If the worker fails to process it and the retry number is less than 5, another queue entry will be added (as the current one is already removed from the queue). When to process that queue entry depends on the retry number, they can be 1m, 5m, 25m, 2.1h, 10.4h, 2.2 days using the following formula:
$interval = 300 * pow(5, ($retry - 1));
This approach also helps in case of queue failure, you can just rebuild the queue from the activity table for entries with no result (or status) and retry number is less than 5.

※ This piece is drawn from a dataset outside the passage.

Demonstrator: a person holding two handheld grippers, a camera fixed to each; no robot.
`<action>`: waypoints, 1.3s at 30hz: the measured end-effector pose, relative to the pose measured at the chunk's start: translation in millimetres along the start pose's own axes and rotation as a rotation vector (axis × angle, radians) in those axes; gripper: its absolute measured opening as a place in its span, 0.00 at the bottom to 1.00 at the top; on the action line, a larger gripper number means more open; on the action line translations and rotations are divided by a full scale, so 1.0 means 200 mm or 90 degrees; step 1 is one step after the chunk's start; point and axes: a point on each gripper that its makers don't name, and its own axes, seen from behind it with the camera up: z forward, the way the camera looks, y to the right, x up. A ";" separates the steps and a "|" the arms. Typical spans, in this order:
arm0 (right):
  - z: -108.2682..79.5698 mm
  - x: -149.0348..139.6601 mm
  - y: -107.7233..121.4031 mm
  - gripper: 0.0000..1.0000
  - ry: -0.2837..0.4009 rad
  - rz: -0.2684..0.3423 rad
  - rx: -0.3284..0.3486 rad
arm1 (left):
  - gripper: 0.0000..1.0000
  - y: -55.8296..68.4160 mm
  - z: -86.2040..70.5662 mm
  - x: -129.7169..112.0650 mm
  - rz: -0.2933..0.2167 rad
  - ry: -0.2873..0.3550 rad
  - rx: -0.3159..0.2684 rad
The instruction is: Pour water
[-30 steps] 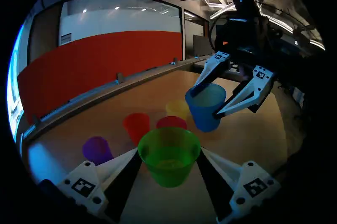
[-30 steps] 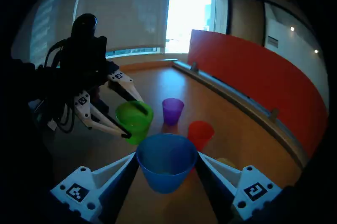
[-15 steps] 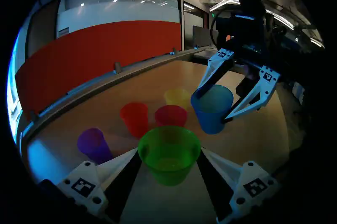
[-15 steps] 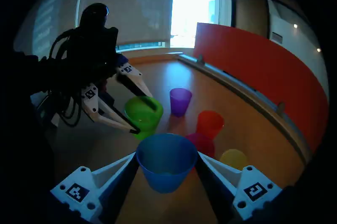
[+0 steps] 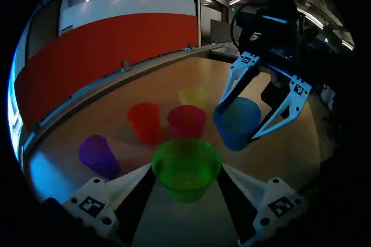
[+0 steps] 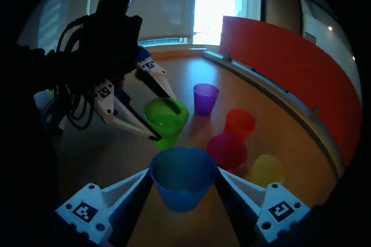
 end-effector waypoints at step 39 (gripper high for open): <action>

To be honest, I don't work with queue regularly but I have to implement it anyway. I'm sharing this approach so we all can improve it.
4ndrewl2 days ago
Proposed solution 1 seems sensible and using acknowledgements and dlq is a fairly common pattern. You might also want to monitor the size of the DLQ and if it reaches a certain limit stop processing altogether. You can also alert based on the size of the queue.
Don't forget a mechanism to redrive back from the DLQ and consider if order is important (might be if you're using a FIFO queue, but unsure as to whether Rabbit supports that)
kbouck2 days ago
Proposed Solution 1 is preferable in that it accounts for both DB outage, slowness, and worker crash, and you describe additional safety mechanisms to prevent queue becoming blocked by poison/invalid messages.
Proposed Solution 2 without ACKs would be vulnerable to message loss if a worker were to crash before successful message delivery.
- gregw22 days ago
  This, I think. I also didn't see how your solution 2 recovers from worker crashes, although I was sympathetic to distributing the retry to workers.
gregw22 days ago
Not your original question, but you should add some random jitter to your exponential-backoff-like delay intervals.
akarl8182 days ago
In solution 1, the consumer should cancel its consumption until the database is back up.
quintes2 days ago
Solution 1 DLQ that you retry but what’s reason for the database failure?